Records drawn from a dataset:
:::

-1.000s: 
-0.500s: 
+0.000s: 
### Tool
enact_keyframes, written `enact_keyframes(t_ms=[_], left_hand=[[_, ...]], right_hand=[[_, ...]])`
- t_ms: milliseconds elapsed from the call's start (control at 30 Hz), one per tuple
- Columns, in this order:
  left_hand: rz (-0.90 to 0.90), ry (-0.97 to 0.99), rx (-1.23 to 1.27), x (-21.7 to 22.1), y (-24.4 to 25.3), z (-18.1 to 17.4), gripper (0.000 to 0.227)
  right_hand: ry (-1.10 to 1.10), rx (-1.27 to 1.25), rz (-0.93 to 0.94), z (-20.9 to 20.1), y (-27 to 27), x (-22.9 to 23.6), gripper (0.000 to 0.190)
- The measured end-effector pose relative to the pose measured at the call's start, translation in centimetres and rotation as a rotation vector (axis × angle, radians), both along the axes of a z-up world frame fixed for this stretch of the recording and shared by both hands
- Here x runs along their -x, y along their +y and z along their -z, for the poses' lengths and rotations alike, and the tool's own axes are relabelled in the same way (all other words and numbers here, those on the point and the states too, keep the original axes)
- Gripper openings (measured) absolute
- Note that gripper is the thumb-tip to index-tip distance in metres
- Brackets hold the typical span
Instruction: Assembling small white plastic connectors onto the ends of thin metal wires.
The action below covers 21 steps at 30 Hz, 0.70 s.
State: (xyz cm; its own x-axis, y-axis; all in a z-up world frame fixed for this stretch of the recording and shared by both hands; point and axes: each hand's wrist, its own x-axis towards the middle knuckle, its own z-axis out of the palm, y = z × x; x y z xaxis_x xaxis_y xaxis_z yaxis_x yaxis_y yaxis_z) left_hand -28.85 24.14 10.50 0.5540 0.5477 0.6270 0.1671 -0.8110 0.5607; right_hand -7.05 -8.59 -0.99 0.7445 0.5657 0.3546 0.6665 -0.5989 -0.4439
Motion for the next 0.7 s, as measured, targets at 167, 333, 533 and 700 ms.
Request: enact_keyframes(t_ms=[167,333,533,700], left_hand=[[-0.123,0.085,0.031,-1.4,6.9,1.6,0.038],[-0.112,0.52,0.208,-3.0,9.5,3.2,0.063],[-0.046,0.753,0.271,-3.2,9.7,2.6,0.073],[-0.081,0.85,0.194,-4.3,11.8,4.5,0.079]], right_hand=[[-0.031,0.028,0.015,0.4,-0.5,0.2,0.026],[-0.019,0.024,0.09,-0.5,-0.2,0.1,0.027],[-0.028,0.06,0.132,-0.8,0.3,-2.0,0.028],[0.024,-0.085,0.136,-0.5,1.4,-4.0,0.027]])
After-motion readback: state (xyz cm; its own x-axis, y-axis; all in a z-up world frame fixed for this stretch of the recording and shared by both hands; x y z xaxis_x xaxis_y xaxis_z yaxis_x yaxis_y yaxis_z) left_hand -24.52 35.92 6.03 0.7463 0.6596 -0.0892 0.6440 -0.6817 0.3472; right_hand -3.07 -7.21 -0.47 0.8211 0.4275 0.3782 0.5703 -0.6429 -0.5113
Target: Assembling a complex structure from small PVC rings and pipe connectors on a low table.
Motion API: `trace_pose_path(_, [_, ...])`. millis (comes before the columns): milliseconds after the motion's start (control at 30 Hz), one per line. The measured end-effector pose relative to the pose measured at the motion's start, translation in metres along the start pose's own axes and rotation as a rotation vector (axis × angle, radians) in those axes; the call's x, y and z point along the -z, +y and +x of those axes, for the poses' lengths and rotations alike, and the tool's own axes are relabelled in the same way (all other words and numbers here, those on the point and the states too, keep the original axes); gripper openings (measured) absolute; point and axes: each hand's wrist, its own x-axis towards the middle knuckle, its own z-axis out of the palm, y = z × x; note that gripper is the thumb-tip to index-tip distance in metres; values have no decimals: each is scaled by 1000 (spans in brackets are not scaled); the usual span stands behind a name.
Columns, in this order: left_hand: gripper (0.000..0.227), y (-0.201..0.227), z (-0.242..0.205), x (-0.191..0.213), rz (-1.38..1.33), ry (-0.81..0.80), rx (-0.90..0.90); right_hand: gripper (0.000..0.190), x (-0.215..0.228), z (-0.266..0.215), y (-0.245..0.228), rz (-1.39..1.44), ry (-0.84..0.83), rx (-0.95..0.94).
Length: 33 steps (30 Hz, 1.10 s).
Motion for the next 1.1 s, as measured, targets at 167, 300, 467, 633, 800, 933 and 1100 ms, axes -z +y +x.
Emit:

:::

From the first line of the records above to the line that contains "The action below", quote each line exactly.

-1.000s: 
-0.500s: 
+0.000s: 
### Tool
enact_keyframes, written `enact_keyframes(t_ms=[_], left_hand=[[_, ...]], right_hand=[[_, ...]])`
- t_ms: milliseconds elapsed from the call's start (control at 30 Hz), one per tuple
- Columns, in this order:
  left_hand: rz (-0.90 to 0.90), ry (-0.97 to 0.99), rx (-1.23 to 1.27), x (-21.7 to 22.1), y (-24.4 to 25.3), z (-18.1 to 17.4), gripper (0.000 to 0.227)
  right_hand: ry (-1.10 to 1.10), rx (-1.27 to 1.25), rz (-0.93 to 0.94), z (-20.9 to 20.1), y (-27 to 27), x (-22.9 to 23.6), gripper (0.000 to 0.190)
- The measured end-effector pose relative to the pose measured at the call's start, translation in centimetres and rotation as a rotation vector (axis × angle, radians), both along the axes of a z-up world frame fixed for this stretch of the recording and shared by both hands
- Here x runs along their -x, y along their +y and z along their -z, for the poses' lengths and rotations alike, and the tool's own axes are relabelled in the same way (all other words and numbers here, those on the point and the states too, keep the original axes)
- Gripper openings (measured) absolute
- Note that gripper is the thumb-tip to index-tip distance in metres
- Brackets hold the typical span
Instruction: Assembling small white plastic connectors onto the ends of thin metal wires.
The action below covers 21 steps at 30 Hz, 0.70 s.

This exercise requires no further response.